Great question. Thanks for the ask!
Fear is such an interesting emotion. Oddly enough, its closest relative is humor. Both rely on subverting expectations to be fully effective, and both work best with 'punch lines' you don't see coming.
In that sense, I think the best way to explore fear is to consider what your audience is most unnerved by followed by what they'll least expect. Mash these together, and you have an effective scare.
For example, if you're writing sci-fi, your audience might be spooked by the concept of alien abductions. The typical set-up involves a flying saucer descending and little green men zapping up pedestrians and then probing them in... Well, places.
But what if, instead of a flying saucer, it was a solar eclipse?
And what if everybody who looked directly at the eclipse had aliens beamed into their minds?
What if the aliens didn't abduct people, but people inadvertently abducted aliens, and now both parties suffered as a result?

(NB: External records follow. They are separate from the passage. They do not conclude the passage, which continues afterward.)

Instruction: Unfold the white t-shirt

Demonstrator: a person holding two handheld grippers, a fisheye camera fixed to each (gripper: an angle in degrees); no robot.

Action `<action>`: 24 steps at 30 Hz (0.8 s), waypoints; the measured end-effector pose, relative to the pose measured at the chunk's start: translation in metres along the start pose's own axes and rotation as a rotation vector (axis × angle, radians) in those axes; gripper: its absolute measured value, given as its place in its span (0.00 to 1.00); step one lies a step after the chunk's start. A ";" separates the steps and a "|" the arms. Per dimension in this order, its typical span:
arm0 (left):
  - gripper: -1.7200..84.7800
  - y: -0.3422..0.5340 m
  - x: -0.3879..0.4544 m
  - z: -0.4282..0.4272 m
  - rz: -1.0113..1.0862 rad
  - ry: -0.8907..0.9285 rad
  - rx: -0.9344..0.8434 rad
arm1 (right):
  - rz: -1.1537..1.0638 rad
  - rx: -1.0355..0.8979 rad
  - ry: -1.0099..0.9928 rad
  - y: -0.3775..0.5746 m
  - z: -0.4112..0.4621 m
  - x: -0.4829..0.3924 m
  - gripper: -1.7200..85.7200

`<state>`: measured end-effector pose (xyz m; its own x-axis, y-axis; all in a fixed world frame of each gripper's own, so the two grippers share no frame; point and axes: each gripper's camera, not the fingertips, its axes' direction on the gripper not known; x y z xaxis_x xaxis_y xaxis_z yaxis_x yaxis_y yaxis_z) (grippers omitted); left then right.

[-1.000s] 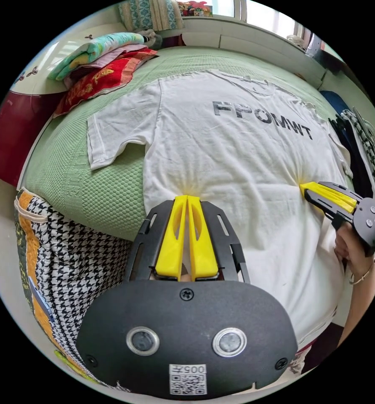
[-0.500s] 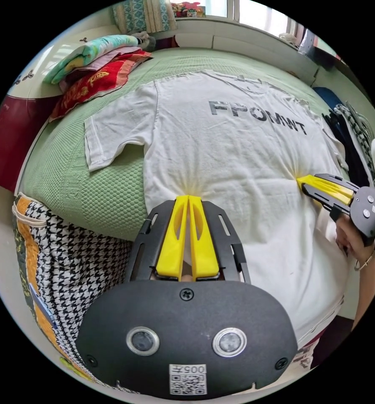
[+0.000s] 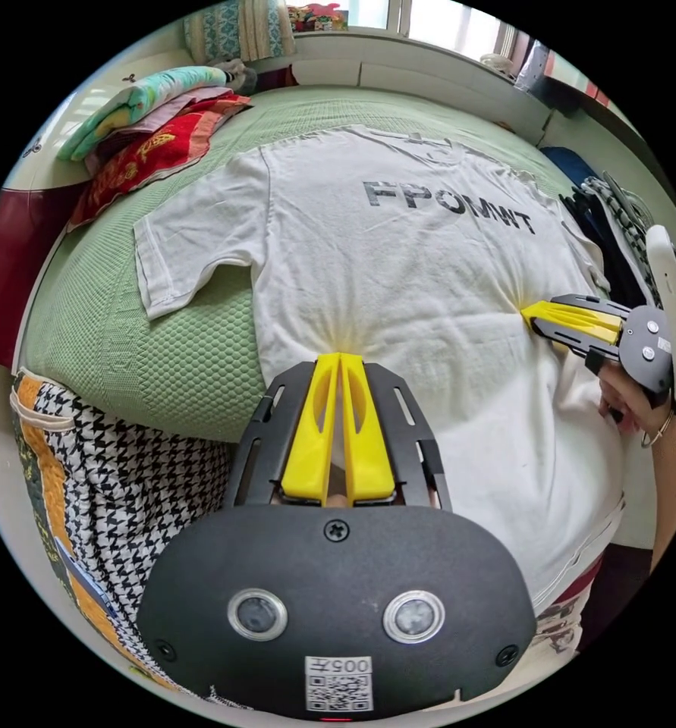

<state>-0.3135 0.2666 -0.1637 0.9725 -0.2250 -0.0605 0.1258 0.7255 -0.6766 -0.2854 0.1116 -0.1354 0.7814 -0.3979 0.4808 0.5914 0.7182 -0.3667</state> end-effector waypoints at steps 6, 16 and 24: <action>0.02 0.000 0.000 -0.002 0.050 -0.026 -0.033 | -0.020 -0.005 0.010 0.003 -0.001 -0.001 0.00; 0.02 0.019 -0.008 -0.010 0.035 -0.056 -0.006 | 0.123 0.038 -0.151 0.021 -0.001 0.027 0.00; 0.02 0.045 -0.020 -0.020 -0.052 -0.063 0.065 | 0.057 0.088 -0.043 0.035 -0.007 0.014 0.00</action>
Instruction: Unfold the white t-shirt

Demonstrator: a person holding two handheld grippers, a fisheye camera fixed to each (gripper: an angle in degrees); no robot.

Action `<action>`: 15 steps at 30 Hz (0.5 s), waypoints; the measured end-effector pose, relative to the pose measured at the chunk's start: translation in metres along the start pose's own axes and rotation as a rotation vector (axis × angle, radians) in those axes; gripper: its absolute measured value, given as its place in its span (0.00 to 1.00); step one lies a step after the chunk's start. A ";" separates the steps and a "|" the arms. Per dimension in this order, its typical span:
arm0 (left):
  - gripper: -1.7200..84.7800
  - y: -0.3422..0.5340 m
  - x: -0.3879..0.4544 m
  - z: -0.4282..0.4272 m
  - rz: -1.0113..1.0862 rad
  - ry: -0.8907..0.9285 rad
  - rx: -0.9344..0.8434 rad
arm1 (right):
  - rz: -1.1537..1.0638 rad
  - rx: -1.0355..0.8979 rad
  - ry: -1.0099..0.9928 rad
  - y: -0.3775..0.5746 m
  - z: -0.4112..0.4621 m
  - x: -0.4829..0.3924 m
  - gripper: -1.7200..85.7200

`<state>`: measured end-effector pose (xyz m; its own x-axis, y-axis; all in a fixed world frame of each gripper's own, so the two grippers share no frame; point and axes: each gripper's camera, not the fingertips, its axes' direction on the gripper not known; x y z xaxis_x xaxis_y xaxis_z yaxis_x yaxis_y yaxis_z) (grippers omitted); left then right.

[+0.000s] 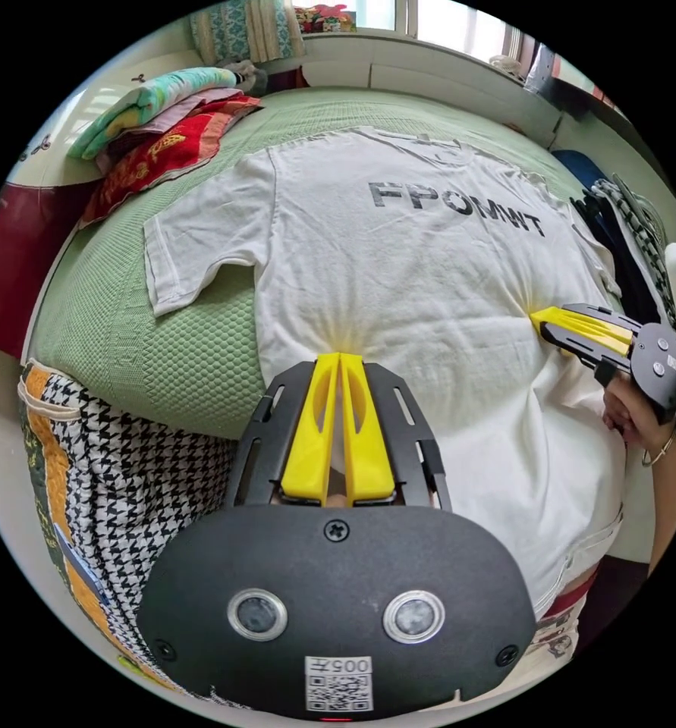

You see what I'm getting at.
These psychic entities could torment a person in a language they can't comprehend (maybe shrill tones, high frequencies, insanity, etc.), and all of it kicked off because they broke a social taboo by looking at an eclipse.
This is a rough example, but it shows how you can flip concepts on their heads using familiar concerns. Throw your audience off their game.
Nobody's scared of vampires or werewolves because we know too much about them—they're a solved equation. To really terrify readers, you need to unbalance them. Present them with a problem without an answer. Force them to discover the answer for themselves, and in the process, they'll explore all the horrible ways it might go wrong.
The real trick giving people the proper puzzle pieces. Once they have them, they'll build their own boogeyman, one more terrifying than words could ever conjure. Stephen King might have said that... or maybe it was somebody else.
Point is, you'll never beat out a person's imagination when channeling their greatest fears. Your best bet is to give their psyche a bit of ammunition, then sit back and let human nature do the rest.